La Russie est sur le point d'adopter une nouvelle loi antiterroriste, qui va restreindre certaines libertés.

Les mesures de la loi antiterroriste Yarovaya sont effrayantes | Jedimentat44 via Flickr CC License by

Les mesures de la loi antiterroriste Yarovaya sont effrayantes | Jedimentat44 via Flickr CC License by

C’est une loi qui ferait pâlir d’envie certains législateurs un peu partout dans le monde. La Douma, la chambre basse du Parlement russe, a adopté à la quasi-unanimité (354 voix pour, 1 contre) la loi Yarovaya, du nom d’Irina Yarovaya, membre du parti de Vladimir Poutine, Russie unie. Et les nouvelles mesures adoptées par le parlement russe sont effrayantes, raconte le Guardian:

«Cette loi rend criminel le fait de ne pas prévenir les autorités d’informations “fiables” concernant des attaques terroristes planifiées, des soulèvements armés, des détournements et plusieurs autres crimes. Exprimer son approbation du terrorisme sur internet sera punissable de sept ans de prison.»

Mais ce n’est pas tout, poursuit le quotidien britannique: «La loi oblige les opérateurs et fournisseurs d’accès à internet à conserver les enregistrements de toutes les communications pour une durée de six mois et les métadonnées pendant trois ans, ainsi qu’à aider les agences de renseignement à décoder les services de messageries chiffrés.»

D’autres aspects sont également abordés, et les opposants au Kremlin n’ont pas été oubliés: «La peine maximale d’emprisonnement pour extrémisme, une accusation utilisée contre de plus en plus d’utilisateurs de réseaux sociaux critiques de l’implication de la Russie en Ukraine, va passer de quatre à huit ans. Encourager les gens à prendre part à de “fortes perturbations” sera un crime punissable de dix ans de prison.»

Programme de surveillance

Comme en France, la Russie semble avoir connu quelques débats sur la déchéance de nationalité, disposition qui faisait partie de la proposition de loi initiale mais a finalement été retirée, «un citoyen russe ne pouvant être déchu de sa nationalité sans aucune exception», selon la Constitution, rappelle Tanya Lokshina, de Human Rights Watch:

«Les promoteurs de la loi avançaient que cette provision ne s’appliquerait qu’à ceux qui ont une seconde nationalité ou sont “en mesure d’obtenir” une autre nationalité. Mais leurs tentatives de justification ne rendaient pas cela plus constitutionnel ou moins incohérent.»

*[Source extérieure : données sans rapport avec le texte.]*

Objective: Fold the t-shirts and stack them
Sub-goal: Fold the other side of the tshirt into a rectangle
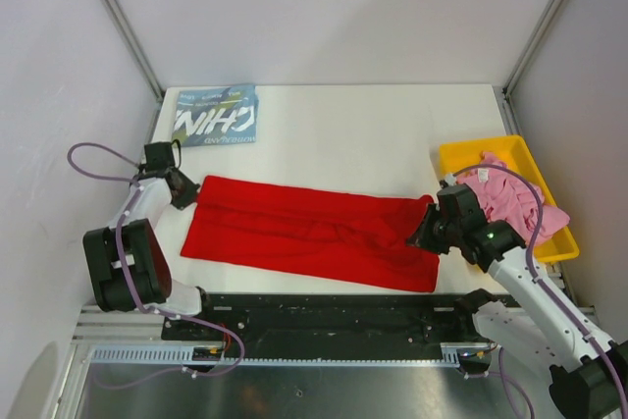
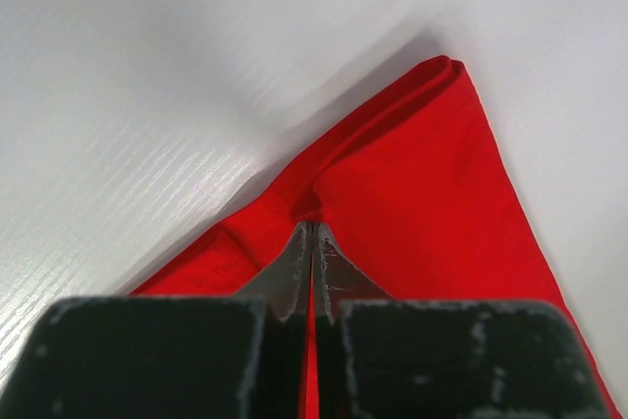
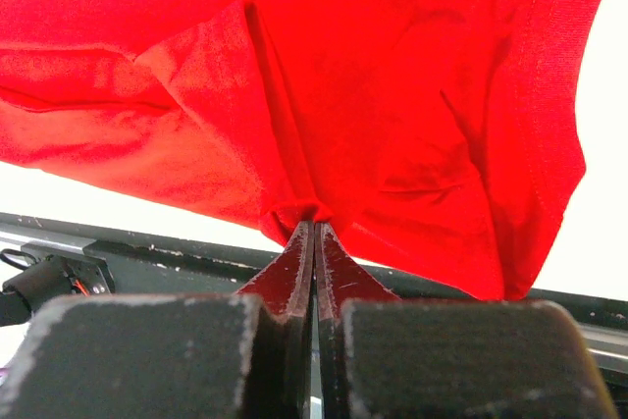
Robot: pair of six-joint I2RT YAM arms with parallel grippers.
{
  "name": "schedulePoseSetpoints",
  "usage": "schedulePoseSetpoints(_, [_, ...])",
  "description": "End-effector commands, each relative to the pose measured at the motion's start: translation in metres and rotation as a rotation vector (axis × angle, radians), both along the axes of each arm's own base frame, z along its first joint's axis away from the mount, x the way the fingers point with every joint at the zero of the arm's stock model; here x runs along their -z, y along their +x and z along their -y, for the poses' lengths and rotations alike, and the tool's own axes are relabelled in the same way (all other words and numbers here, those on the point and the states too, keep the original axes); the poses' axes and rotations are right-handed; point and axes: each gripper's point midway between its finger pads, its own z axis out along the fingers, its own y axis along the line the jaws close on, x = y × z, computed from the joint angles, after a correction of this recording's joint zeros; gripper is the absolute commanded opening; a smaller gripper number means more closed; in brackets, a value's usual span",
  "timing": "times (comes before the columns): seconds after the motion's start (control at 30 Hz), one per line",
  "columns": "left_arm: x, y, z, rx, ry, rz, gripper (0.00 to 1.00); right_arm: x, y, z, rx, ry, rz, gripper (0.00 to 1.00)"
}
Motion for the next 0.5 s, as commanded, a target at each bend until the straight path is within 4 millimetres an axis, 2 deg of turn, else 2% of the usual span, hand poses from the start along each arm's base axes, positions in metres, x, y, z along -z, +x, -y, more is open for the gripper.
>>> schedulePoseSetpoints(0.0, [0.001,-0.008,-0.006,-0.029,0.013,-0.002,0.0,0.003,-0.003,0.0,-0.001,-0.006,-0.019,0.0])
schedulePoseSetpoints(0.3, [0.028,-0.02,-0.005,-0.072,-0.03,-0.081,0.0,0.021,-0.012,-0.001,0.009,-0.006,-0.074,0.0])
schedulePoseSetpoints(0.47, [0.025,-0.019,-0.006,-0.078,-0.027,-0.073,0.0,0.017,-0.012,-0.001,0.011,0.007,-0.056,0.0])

Toute cette loi a été également largement critiquée par Edward Snowden, qui bénéficie d’un asile en Russie, quasiment depuis son départ des États-Unis il y a deux ans, après avoir fourni à Glenn Greenwald et Laura Poitras des milliers de documents révélant l’ampleur des programmes de surveillances des agences de renseignements américaines.

Cette proposition de loi, explique The Verge, est une réponse à l’attaque terroriste dont ont été victimes les 224 passagers et membres d’équipage de vol Metrojet qui devait faire la liaison entre Charm-el-Cheikh et Saint-Pétersbourg, en octobre 2015. Vladimir Poutine avait alors estimé que ce crash marquerait «la Russie à jamais». Elle doit encore passer devant l’équivalent russe du Sénat, avant que Vladimir Poutine ne le valide définitivement en y apposant sa signature. À en croire le Guardian, ce ne devrait cependant être qu’une formalité.